The anticipation of an economic slowdown has caught businesses off guard while they gear up to face the brunt of it. 

But what remains surprising is the general tendency of companies to slash marketing budgets when economic downturns result in lower sales and revenue losses for them.

Download Free: Conversion Rate Optimization Guide

Marketing Strategies To Grow Your Business During A Recession

Cutting down on the marketing budget and restructuring the marketing budget judiciously to adjust to the evolving economic uncertainties are two different approaches – with different outcomes. When you go ahead with the latter, it ensures the long-term sustainability of your business. 

Then why do businesses decide to compromise on marketing? How should they strategize instead? We discuss all that and more in the next section. 

During a recession, other expenses take priority, pushing marketing investments to the backseat.
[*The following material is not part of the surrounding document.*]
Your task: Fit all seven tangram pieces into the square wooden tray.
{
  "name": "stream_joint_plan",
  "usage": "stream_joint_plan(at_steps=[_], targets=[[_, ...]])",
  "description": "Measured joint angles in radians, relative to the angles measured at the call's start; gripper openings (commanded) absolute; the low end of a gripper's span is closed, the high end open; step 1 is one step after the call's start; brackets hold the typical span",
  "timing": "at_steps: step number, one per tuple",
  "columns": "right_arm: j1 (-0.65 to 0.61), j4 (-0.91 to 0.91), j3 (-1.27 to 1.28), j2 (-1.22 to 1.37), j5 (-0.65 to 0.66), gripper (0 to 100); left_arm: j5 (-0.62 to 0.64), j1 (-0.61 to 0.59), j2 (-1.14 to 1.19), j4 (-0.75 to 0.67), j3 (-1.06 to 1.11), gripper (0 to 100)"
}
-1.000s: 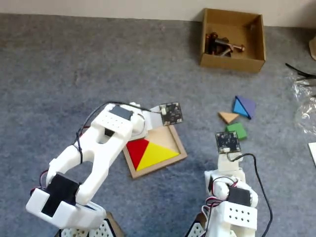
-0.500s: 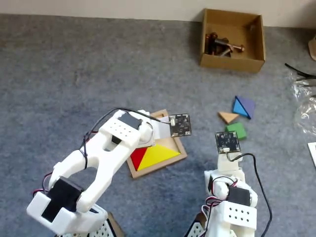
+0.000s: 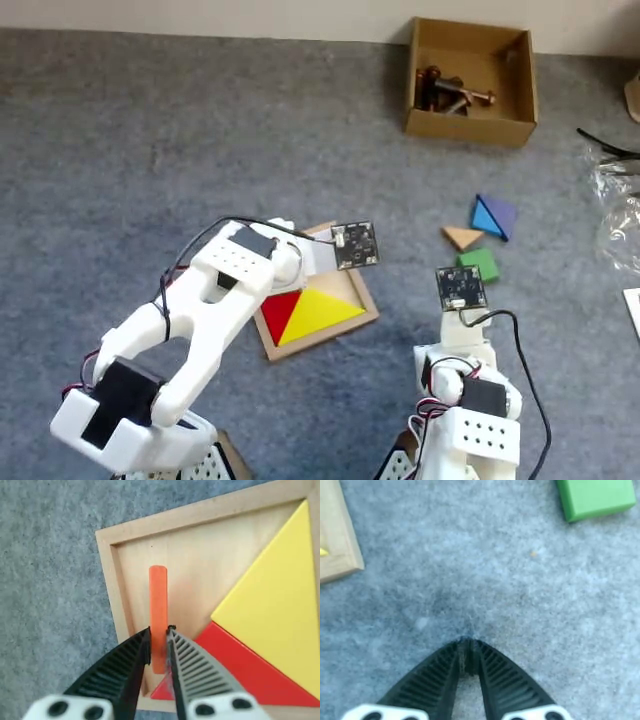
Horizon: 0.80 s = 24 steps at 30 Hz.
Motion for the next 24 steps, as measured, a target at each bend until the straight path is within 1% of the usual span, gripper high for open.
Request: stream_joint_plan(at_steps=[3, 7, 11, 24], targets=[[0.0, 0.0, 0.0, 0.0, 0.0, 1.2, 0.0, -0.002, 0.0, 0.0, 0.0, 1], [0.0, 0.0, 0.0, 0.0, 0.0, 1.2, 0.0, -0.041, 0.002, 0.003, -0.012, 6], [0.0, 0.0, 0.0, 0.0, 0.0, 1.2, 0.005, -0.071, 0.003, 0.002, -0.017, 5], [0.0, 0.0, 0.0, 0.0, 0.0, 1.2, -0.133, -0.071, 0.003, 0.002, -0.014, 6]])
Paying employees’ salaries, running operations, adopting new tech stacks, and maintaining important contracts are considered more crucial for business survival. 

Also, companies fear that promotions and advertisements around this time can displease customers who are now more likely to control their spending and are watchful of how brands position themselves during economic turbulence. 

On the contrary, McGraw-Hill research showed that B2B organizations that maintained or increased their marketing budget during the 1981-1982 recession had significantly higher sales during and for the next three years following the recession. 

So, how can marketers prioritize and adopt strategies that help businesses flourish during and after a recession? Here are 5 strategies you must take advantage of:

5 ways you can market your business during a recession

Customer marketing

Do you know even a 5% increase in customer retention can shoot up company revenue by 25-95%? This tells us that customer marketing – marketing to your existing customers – is the best bet during an ongoing recession when the focus is on achieving more by cutting down on spending. 

Starbucks aced customer marketing during the 2008 recession. The world’s largest coffeehouse chain put customers at the heart of its recession-combat strategy by allowing customers to share their expectations to improve the ‘Starbucks’ experience. In fact, the brand launched the Gold Card reward program to indulge its ‘super users’ with freebies and other in-store benefits at the peak of the 2008 recession crisis. 

It is this strategic customer marketing that cemented customer loyalty and helped Starbucks not only survive the recession but also come out of it stronger than ever. Here are a few tips for you to get customer marketing right in the face of an impending recession:

  1. Send personalized emails to maintain a personal rapport with existing customers by sharing relevant information and offers.
  2. Provide extra value through improved customer service, free add-ons to existing features, or offer detailed analyses of your customers’ problems and highlight how your product or service can solve them, and so on.
  3. Offer discounts or incentivize your users to encourage them to refer your brands to others (get decision-makers on board with these objectives). 

Existing customers are the real driver of your future revenue growth, as they have the power to influence the purchase decisions of your potential customers. Don’t mind going the extra mile to please them and maintain a healthy retention rate if you want to build business resilience during a recession.

Content

Changes in customer behavior, choices, and buying preferences demand a new way of explaining your marketing message. With that said, we don’t mean changing your vision and mission; it is about finding a different and more relevant way of saying things. And how can you do it? By producing impactful content that resonates with audiences.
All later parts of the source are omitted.